### TASK INPUTS
==========

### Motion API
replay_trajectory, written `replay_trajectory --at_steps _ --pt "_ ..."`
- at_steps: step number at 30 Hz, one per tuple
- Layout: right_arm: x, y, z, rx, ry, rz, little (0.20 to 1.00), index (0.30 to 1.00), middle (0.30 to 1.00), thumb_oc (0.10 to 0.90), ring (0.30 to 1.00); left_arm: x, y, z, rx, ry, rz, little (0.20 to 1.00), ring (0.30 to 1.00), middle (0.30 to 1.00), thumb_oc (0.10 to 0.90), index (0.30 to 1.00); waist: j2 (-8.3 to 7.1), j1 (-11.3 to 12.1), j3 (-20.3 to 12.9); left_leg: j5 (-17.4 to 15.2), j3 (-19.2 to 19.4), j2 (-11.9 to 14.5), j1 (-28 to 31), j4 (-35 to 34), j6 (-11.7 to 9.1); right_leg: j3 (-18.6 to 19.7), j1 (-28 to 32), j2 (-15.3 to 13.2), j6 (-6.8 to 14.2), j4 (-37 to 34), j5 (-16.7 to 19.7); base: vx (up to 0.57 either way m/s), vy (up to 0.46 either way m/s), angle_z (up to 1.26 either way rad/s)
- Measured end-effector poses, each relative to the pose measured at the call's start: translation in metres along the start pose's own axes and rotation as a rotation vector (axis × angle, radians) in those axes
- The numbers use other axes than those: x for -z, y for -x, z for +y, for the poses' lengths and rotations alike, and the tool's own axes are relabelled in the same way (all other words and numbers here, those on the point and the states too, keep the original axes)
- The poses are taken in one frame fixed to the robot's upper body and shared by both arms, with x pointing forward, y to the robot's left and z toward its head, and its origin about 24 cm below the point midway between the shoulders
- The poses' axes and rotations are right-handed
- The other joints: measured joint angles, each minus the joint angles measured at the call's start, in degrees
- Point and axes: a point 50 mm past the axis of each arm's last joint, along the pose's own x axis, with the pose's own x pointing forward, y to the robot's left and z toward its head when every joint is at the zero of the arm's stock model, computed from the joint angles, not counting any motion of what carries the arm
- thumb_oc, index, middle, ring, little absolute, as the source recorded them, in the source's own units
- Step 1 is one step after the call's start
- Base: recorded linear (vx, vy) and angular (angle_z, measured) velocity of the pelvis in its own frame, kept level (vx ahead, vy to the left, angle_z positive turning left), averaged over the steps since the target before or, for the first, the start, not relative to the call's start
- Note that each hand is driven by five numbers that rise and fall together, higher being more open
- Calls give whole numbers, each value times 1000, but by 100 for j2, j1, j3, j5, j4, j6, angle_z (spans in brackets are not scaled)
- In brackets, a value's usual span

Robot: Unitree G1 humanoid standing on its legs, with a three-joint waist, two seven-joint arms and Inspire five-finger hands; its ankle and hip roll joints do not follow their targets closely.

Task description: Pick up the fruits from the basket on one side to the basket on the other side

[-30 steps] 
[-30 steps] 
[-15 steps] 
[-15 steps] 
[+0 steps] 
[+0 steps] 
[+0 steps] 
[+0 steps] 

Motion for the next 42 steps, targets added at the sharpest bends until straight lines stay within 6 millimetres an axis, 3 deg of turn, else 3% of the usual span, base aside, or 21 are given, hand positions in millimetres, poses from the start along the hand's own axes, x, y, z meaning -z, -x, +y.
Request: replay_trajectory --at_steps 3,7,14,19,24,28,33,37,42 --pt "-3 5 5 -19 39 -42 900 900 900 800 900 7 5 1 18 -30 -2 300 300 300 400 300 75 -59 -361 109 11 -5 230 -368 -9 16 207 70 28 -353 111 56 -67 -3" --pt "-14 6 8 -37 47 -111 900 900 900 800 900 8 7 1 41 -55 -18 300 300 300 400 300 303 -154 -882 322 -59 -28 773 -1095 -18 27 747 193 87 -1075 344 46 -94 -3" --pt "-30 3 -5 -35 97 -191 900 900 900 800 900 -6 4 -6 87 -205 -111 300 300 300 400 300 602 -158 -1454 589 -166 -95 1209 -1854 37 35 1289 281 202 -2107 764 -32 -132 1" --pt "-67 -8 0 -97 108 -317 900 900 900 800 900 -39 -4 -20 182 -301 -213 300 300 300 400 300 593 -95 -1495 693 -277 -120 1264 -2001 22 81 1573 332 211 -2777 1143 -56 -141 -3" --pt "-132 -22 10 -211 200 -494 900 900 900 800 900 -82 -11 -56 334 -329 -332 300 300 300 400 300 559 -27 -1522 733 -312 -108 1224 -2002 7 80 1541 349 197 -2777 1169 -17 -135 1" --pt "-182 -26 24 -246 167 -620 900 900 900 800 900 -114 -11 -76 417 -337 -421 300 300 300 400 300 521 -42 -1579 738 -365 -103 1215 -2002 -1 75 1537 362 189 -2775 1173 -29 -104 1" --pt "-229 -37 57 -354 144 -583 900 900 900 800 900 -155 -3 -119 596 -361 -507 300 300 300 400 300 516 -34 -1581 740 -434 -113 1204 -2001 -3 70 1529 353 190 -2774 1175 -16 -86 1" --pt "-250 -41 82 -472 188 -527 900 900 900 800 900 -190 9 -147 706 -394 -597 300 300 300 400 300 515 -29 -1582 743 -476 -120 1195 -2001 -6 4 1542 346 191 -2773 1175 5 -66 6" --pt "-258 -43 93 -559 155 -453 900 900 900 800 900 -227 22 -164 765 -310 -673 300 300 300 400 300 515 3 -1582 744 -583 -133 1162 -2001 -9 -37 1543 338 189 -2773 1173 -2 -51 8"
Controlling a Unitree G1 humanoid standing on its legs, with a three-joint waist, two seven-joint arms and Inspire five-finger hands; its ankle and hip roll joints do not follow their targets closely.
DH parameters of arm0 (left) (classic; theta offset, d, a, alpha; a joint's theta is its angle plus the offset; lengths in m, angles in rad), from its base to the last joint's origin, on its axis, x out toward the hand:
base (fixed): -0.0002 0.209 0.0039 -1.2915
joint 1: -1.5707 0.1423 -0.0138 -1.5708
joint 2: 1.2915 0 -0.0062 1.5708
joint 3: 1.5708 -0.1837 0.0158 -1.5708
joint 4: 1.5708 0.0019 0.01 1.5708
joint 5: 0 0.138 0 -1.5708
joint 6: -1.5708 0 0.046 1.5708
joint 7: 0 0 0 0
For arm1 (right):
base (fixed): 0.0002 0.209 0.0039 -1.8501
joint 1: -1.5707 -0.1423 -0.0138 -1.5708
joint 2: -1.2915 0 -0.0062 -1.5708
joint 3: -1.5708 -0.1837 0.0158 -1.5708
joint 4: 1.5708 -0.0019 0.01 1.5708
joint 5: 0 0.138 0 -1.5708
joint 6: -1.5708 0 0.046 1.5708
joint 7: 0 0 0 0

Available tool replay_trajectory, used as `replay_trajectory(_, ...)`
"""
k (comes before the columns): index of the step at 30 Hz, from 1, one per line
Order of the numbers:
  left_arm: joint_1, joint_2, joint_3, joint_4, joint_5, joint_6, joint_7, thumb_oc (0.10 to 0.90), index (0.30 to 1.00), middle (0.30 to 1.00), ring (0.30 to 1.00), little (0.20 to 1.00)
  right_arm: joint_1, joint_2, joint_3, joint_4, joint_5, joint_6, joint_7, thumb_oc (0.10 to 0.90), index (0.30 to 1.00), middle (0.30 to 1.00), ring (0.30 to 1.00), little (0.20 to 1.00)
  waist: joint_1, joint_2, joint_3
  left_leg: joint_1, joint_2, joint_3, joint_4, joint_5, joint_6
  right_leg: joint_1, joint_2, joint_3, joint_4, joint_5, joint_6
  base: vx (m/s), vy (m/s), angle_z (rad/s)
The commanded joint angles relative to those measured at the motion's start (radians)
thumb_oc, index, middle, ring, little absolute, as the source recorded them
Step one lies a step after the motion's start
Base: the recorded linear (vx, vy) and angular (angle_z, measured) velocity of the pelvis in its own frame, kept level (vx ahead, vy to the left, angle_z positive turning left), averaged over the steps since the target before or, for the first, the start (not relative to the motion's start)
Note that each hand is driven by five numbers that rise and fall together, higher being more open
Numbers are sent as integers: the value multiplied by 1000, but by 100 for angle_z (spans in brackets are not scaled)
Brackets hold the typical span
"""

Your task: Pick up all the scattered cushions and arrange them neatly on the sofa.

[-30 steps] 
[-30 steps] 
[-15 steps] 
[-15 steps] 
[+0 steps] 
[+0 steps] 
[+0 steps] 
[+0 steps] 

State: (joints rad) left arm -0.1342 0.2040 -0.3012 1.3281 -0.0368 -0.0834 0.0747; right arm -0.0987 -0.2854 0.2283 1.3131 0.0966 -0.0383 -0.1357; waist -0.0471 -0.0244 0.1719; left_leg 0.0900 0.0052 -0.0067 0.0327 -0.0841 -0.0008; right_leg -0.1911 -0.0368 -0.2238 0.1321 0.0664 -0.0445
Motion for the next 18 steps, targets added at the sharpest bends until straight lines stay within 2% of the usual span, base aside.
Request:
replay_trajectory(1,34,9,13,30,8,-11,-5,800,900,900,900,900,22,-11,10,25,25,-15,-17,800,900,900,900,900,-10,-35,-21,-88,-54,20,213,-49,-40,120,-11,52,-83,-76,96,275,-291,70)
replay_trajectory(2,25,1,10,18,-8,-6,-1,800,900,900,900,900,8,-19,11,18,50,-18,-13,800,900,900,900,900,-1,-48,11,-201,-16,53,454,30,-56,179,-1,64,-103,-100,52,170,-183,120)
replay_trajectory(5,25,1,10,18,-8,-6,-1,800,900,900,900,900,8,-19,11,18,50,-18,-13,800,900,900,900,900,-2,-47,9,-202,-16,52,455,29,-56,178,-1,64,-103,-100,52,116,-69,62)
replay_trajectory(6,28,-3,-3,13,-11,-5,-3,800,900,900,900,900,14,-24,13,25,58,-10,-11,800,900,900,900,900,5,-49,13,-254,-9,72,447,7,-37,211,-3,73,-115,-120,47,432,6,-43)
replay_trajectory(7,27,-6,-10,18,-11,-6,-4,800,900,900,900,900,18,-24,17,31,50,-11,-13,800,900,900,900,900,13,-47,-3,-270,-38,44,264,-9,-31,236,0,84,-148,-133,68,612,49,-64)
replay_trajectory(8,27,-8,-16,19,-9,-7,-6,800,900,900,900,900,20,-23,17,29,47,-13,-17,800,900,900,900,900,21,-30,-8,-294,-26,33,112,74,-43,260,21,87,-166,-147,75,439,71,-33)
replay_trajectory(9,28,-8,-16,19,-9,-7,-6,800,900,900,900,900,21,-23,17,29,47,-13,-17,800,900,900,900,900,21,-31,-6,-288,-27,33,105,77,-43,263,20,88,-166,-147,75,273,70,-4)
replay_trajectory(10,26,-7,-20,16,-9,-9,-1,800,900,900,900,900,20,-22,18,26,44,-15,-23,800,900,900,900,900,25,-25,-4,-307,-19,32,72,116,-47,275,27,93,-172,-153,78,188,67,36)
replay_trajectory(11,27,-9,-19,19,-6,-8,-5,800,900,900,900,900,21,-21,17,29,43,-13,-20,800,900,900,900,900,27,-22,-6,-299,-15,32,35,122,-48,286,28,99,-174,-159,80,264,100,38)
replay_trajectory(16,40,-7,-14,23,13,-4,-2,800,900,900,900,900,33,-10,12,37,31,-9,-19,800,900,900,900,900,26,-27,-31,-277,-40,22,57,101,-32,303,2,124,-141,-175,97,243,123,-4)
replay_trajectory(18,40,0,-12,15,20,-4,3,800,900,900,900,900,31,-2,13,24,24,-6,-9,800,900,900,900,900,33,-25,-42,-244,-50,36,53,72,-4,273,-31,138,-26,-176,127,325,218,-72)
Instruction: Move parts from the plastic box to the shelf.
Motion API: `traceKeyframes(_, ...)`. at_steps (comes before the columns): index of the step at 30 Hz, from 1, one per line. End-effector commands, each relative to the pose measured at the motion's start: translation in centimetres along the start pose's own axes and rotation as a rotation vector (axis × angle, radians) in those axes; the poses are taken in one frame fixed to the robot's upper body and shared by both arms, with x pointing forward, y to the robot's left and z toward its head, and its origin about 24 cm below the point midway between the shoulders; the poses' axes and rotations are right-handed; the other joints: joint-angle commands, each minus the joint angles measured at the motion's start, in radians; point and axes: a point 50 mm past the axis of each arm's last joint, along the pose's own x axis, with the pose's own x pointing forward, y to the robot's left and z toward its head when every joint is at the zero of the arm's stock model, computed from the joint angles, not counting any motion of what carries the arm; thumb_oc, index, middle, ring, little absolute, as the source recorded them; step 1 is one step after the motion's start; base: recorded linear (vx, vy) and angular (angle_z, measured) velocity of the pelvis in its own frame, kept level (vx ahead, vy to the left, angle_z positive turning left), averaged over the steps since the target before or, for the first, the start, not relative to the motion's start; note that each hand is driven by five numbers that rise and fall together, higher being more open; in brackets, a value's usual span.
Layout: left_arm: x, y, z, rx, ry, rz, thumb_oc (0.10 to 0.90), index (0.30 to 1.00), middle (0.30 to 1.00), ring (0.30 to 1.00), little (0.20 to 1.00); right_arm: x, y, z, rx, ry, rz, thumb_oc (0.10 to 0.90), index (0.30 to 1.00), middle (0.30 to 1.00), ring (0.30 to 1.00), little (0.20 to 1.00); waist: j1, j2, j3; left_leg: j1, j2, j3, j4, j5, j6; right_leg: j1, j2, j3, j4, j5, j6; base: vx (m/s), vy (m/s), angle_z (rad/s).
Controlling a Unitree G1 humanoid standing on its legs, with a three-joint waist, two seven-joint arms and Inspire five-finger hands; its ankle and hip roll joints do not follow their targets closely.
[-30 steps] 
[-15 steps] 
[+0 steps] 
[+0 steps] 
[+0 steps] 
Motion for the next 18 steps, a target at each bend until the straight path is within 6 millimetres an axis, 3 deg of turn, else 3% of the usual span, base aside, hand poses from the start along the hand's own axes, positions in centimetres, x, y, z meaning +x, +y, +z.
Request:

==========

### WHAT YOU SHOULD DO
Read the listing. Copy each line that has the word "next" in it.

### PROBLEM SOLUTION
Motion for the next 42 steps, targets added at the sharpest bends until straight lines stay within 6 millimetres an axis, 3 deg of turn, else 3% of the usual span, base aside, or 21 are given, hand positions in millimetres, poses from the start along the hand's own axes, x, y, z meaning -z, -x, +y.
Motion for the next 18 steps, targets added at the sharpest bends until straight lines stay within 2% of the usual span, base aside.
Motion for the next 18 steps, a target at each bend until the straight path is within 6 millimetres an axis, 3 deg of turn, else 3% of the usual span, base aside, hand poses from the start along the hand's own axes, positions in centimetres, x, y, z meaning +x, +y, +z.

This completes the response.